▼

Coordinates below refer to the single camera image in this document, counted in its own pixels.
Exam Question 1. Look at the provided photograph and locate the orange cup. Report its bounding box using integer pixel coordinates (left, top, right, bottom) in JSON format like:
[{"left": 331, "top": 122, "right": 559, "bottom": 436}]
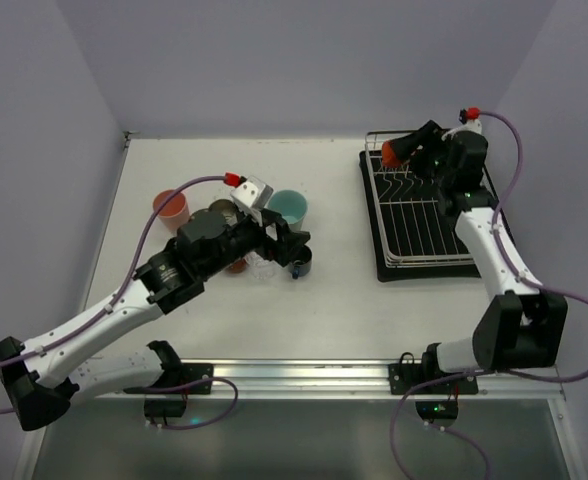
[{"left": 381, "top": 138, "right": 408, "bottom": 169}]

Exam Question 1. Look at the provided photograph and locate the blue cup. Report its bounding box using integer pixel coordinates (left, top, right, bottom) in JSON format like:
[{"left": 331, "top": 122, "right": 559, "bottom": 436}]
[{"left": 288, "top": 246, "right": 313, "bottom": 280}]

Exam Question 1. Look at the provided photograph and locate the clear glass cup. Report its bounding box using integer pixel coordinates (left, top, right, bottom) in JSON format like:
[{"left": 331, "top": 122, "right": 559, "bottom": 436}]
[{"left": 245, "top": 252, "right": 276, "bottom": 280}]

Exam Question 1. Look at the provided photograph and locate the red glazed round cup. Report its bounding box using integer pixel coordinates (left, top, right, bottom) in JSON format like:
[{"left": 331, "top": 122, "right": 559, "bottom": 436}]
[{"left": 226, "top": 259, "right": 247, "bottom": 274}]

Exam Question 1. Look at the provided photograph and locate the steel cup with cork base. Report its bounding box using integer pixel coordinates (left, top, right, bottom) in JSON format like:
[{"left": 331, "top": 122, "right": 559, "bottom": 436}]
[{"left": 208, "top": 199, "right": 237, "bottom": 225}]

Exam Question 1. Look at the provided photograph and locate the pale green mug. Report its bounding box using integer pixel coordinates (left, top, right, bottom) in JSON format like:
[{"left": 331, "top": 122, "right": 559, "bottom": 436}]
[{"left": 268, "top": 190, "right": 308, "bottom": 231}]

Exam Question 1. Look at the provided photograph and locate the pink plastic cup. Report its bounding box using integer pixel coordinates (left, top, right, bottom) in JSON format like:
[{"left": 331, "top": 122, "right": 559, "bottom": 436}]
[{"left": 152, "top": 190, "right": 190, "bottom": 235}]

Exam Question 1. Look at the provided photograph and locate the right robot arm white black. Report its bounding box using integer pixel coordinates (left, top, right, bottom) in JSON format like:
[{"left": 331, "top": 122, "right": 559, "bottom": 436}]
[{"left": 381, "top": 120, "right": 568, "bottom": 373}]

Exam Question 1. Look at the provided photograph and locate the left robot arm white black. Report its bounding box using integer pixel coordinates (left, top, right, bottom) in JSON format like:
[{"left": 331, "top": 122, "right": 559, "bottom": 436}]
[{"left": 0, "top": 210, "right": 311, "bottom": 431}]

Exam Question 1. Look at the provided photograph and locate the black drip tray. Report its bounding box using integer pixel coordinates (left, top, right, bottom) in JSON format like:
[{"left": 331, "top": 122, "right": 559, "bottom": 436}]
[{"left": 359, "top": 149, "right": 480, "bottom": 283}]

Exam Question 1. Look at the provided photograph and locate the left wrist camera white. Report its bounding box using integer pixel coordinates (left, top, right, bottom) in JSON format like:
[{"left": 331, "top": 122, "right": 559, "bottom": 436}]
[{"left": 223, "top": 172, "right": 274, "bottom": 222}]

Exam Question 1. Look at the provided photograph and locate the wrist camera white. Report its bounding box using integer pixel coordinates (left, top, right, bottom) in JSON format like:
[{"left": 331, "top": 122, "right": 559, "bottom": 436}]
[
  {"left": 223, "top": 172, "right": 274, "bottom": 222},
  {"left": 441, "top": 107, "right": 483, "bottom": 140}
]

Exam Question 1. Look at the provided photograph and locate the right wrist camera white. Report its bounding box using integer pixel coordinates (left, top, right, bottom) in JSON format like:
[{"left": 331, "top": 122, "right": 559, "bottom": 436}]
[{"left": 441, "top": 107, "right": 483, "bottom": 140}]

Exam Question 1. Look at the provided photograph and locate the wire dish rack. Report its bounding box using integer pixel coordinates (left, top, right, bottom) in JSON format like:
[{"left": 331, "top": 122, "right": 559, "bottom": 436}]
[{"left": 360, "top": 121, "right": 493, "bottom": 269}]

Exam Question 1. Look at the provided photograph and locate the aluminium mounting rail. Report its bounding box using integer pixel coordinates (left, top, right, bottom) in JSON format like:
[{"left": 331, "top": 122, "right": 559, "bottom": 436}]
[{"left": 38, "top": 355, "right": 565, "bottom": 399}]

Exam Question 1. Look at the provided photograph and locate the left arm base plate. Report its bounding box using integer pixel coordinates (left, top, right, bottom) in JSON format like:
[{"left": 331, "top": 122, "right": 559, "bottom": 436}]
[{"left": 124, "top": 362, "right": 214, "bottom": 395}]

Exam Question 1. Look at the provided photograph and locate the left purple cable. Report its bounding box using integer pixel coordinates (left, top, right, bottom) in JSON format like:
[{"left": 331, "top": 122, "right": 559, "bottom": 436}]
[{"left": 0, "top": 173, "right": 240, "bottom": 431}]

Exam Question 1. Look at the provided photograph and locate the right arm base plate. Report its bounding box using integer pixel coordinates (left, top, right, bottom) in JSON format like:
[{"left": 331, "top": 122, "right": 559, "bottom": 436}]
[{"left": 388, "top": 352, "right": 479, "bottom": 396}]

▲
▼

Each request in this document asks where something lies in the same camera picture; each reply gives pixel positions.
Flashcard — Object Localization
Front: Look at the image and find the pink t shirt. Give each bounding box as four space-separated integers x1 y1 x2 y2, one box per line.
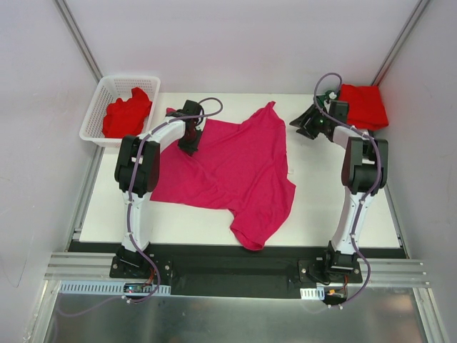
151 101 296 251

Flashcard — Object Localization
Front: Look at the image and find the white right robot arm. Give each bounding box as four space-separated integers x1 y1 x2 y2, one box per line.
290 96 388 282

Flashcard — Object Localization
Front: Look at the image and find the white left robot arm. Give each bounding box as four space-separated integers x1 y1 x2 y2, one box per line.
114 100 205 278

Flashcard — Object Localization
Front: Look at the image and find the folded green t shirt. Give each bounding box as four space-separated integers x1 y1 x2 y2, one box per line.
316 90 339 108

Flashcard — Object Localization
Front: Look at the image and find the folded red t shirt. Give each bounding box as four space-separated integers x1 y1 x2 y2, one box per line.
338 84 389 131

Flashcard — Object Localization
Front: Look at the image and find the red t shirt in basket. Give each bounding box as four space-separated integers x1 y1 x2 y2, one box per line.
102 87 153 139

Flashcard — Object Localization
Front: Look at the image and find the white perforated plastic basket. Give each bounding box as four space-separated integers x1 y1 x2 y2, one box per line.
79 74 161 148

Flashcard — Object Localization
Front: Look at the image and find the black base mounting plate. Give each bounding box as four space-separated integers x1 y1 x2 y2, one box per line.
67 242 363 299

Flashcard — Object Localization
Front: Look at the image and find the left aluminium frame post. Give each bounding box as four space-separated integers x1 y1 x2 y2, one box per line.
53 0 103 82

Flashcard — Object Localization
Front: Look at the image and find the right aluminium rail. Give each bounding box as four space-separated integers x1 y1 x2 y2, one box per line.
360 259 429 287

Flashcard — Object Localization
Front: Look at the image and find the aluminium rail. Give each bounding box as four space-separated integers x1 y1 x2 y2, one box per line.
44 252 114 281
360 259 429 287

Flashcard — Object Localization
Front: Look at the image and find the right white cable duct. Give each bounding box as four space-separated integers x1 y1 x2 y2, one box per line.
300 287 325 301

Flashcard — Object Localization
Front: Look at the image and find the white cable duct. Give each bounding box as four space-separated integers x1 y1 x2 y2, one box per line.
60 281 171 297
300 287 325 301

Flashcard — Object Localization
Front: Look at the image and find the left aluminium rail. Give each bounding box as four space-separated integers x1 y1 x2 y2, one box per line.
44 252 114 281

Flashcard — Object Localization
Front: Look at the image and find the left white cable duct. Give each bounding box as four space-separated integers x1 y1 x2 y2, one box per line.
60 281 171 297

▲
▼

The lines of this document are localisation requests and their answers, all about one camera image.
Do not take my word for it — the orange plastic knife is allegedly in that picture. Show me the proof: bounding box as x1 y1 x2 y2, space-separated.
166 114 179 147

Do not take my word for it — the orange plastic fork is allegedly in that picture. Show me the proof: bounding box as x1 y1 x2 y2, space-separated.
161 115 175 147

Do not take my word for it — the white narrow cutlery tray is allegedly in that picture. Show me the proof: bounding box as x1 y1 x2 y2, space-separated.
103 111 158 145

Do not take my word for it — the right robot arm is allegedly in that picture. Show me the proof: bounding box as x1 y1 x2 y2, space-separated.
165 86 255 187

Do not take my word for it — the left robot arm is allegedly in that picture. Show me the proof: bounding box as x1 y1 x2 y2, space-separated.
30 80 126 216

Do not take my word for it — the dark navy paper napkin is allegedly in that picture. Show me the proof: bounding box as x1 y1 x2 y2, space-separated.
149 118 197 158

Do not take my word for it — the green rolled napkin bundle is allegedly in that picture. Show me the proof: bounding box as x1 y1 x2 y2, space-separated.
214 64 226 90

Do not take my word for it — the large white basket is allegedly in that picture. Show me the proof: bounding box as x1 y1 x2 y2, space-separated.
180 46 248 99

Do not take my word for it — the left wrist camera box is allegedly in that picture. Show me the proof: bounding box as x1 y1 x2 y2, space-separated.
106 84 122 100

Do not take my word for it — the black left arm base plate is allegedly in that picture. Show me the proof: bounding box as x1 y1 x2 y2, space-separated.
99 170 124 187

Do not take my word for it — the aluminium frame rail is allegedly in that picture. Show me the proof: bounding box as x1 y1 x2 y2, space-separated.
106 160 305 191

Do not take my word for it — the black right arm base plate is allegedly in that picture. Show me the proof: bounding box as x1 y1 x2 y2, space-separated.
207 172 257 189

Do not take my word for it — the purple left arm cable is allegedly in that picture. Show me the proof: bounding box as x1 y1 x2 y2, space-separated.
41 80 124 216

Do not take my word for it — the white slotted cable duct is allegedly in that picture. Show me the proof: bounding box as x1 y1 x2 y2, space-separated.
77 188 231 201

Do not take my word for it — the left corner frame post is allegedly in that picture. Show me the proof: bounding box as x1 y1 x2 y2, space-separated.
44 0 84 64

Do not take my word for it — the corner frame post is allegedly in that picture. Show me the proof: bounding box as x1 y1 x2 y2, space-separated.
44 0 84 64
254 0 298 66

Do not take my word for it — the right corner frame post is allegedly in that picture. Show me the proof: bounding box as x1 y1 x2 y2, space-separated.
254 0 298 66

▲

[What to work on] Pull out the lines above in which the word "document" appears.

[Result of the task]
Coordinates below refer to the single camera image in this document, counted in its own pixels.
Each request in this document asks where something lies in the same camera picture; each reply gives pixel positions.
The lines of this document are localisation requests and their answers, all about one camera image.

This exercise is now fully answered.